Lets face it, there seems to be so many guitar minor scales around to choose from, how do you know which scale is which and more importantly, which minor scale do you use to get the right sound?
Sadly, because of the seemingly steep learning curve, a musical journey into the world of theory can cause some beginner guitar players to experience frustration and doubt or get a little anxious because they are not really sure what they are meant to be playing. Some guitarists totally ‘freeze up’ from not knowing how all the guitar minor scales fit together or how they relate to each other on the fret board, this can also leave you feeling down and disheartened because your not at ease with the one thing you want and love to do.
Lets clear up the confusion surrounding minor scales and deal with the five most common guitar minor scales and shapes available to us, so you can just get on with the matter at hand – playing the guitar.
Learning the five fingering patterns below to these widely used guitar minor scales will clear up any confusion you may have and give you more than a lifetimes worth of creativity to mess around with.

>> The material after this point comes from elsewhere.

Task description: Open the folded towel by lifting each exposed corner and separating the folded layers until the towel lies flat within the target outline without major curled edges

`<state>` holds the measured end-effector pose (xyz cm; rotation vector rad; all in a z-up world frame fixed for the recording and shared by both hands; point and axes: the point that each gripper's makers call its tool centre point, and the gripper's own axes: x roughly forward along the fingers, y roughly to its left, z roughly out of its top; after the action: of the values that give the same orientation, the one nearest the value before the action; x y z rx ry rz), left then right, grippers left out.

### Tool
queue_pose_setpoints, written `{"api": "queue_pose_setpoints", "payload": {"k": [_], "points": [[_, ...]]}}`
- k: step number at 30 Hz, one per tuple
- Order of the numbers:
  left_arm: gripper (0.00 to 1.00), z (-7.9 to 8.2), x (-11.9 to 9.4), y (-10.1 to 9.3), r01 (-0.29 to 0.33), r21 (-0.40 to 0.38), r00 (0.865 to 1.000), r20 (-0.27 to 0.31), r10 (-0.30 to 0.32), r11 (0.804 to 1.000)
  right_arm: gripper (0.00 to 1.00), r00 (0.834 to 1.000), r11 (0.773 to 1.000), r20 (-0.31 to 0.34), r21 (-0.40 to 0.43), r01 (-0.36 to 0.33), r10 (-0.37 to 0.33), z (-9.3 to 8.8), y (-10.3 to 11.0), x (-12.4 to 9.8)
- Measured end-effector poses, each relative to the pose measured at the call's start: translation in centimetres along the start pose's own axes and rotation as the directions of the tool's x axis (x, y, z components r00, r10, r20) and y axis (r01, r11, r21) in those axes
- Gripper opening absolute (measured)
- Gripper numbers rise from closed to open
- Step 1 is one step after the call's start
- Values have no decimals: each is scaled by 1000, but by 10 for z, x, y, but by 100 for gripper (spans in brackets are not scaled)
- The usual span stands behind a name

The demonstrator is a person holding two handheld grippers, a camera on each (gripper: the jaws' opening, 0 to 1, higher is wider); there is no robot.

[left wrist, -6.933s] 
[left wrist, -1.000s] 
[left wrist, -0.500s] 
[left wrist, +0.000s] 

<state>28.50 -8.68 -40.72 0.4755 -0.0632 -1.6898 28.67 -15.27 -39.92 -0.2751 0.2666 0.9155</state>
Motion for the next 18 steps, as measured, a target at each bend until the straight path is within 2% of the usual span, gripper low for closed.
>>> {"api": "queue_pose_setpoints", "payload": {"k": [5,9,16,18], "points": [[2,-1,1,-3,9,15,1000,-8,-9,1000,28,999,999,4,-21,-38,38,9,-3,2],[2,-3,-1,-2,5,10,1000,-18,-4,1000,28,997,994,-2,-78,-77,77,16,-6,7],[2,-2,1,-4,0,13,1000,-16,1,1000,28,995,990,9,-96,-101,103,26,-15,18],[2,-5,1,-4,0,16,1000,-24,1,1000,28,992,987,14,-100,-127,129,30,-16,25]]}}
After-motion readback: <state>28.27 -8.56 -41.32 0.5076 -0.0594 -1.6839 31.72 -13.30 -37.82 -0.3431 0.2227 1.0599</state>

The Minor Pentatonic Scale
The minor pentatonic scale is a five note scale that can be identified by its minor third interval from the first note of the scale to the second note of the scale. If you ever get stuck for a minor scale to play over a minor chord, this is your safest option, it will work perfectly every time. Everyone uses this scale, now its your turn.
G Minor Pentatonic Scale
Pentatonic scales are more widely used than any other scale as they can be used in nearly all forms of western music. Memorize the pattern or fingering on the low E string, whatever position you start from on the fret board, it is the same for any key that you work in.
The Minor Blues Scale
Once you have the minor pentatonic scale under your fingers you might want to start to play with a more bluesy feel to your music, if so, just insert the ‘blue note’, as it is called into your mix by putting the fourth note between the minor 3rd and 5th of the pentatonic scale:
G Minor Blues Scale
The Dorian Minor Scale
If you want your song to have a bit more of a funky flavour, try the Dorian minor scale. Convert the pentatonic scale into a Dorian minor scale by adding in the 2nd note and the 6th note onto the original five notes. If you have ever heard the term Dorian Funk, it is because the licks or riffs you heard were built from the Dorian scale, the second mode of the major scale. At this point, don’t worry about what all that jargon is I just said, just learn the pattern or fingering and when you have your chance to play over a minor chord, play this shape to get a Dorian sound. Think of it as a pentatonic scale with a couple of other notes.
G Minor Dorian Scale
The Aeolian Minor Scale
The Aeolian minor scale is the sixth of the seven modes from the major scale and starts from the 6th degree of any major scale. You will find it is used extensively in rock and heavy metal settings. Compare the Dorian and Aeolian patterns and you will see that they are practically identical. They differ from each other by just one note, the Aeolian has a flattened 6th note, whereas the Dorian scale has a natural 6.
G Minor Aeolian Scale
When called to play over a minor chord, the pentatonic scale will fit over all guitar minor chords. When the time comes that you feel confident enough to start to experiment, try the Dorian mode and Aeolian mode and see which one you like, just experiment and follow your ears. If you start to feel adventurous you can start to ‘fuse’ different patterns together, hence ‘fusion’ music, don’t be afraid to experiment. Now go and learn the above guitar minor scales.